Rudolph Rinchere (born January 10, 1978), better known by his stage name Bang Belushi (previously Shim-E-Bango), is an American underground rapper from Detroit, Michigan. He is a current member of the Fat Killahz and also Obie Trice's hypeman.

Bango studied at Oak Park High School, Oak Park, Michigan.

Due to the Fat Killahz hiatus, Bango collaborated with producer Chanes to release his first solo extended play The Bridgecard EP in 2011 featured guest appearances by Guilty Simpson, Moe Dirdee, Invy Da Truth, F.K., and Miz Korona.
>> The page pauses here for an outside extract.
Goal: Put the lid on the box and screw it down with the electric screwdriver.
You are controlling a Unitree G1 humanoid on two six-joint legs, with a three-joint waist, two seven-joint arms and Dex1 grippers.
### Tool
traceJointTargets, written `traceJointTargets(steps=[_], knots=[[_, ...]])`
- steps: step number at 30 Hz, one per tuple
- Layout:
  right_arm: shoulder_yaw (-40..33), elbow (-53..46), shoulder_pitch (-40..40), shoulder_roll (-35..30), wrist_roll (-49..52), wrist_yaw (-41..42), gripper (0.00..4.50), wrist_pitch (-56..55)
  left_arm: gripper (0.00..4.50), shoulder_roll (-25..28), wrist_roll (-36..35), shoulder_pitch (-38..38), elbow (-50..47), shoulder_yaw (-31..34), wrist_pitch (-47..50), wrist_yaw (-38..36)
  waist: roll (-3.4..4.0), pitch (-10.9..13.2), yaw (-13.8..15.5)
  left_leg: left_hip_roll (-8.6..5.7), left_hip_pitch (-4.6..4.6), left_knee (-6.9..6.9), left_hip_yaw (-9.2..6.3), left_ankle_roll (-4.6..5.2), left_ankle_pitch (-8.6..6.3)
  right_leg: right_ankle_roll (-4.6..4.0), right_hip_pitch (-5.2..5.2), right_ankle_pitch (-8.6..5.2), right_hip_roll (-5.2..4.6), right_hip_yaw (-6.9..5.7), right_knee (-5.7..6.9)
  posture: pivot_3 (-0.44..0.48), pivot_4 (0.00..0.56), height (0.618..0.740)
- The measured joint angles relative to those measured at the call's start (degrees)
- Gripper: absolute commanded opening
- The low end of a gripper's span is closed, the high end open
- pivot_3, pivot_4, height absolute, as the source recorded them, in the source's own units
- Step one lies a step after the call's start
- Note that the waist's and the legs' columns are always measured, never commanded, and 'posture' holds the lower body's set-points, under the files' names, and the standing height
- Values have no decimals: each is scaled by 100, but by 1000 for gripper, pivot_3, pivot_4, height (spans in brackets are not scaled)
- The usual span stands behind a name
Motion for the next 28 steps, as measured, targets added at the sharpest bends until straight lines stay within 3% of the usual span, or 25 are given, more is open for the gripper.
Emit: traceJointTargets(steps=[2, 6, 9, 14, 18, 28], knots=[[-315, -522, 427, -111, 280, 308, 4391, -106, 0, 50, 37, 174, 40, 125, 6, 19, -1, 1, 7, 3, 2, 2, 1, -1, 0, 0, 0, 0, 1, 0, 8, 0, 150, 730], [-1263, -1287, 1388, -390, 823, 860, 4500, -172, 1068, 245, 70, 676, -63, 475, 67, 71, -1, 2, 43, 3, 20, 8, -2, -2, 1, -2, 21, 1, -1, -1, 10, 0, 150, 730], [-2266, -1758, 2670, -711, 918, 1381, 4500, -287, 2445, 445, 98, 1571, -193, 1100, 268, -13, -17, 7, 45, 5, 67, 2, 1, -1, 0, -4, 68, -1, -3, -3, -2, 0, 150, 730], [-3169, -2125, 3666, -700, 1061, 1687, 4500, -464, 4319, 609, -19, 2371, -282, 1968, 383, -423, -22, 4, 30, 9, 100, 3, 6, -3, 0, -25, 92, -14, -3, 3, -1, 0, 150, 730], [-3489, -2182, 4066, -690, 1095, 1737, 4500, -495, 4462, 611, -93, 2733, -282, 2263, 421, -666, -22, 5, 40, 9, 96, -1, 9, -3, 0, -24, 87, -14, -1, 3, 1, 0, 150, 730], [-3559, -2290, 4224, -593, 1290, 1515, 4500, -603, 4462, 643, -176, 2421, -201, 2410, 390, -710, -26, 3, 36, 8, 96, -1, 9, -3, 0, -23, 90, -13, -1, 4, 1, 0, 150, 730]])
In 2016, he collaborated with his fellow Fat Killahz bandmate King Gordy under Bango's new alias Bang Belushi to release Herojuana EP. In the beginning of 2017, he drops his second solo extended play Help Yourself.

It was announced via Twitter that Bango will release his debut full-length studio album The Adventures of Bang Belushi with producer Shane "Foul Mouth" Webb later following Help Yourself in 2017. However, the album was released on December 28, 2018 via Middle Finger Music.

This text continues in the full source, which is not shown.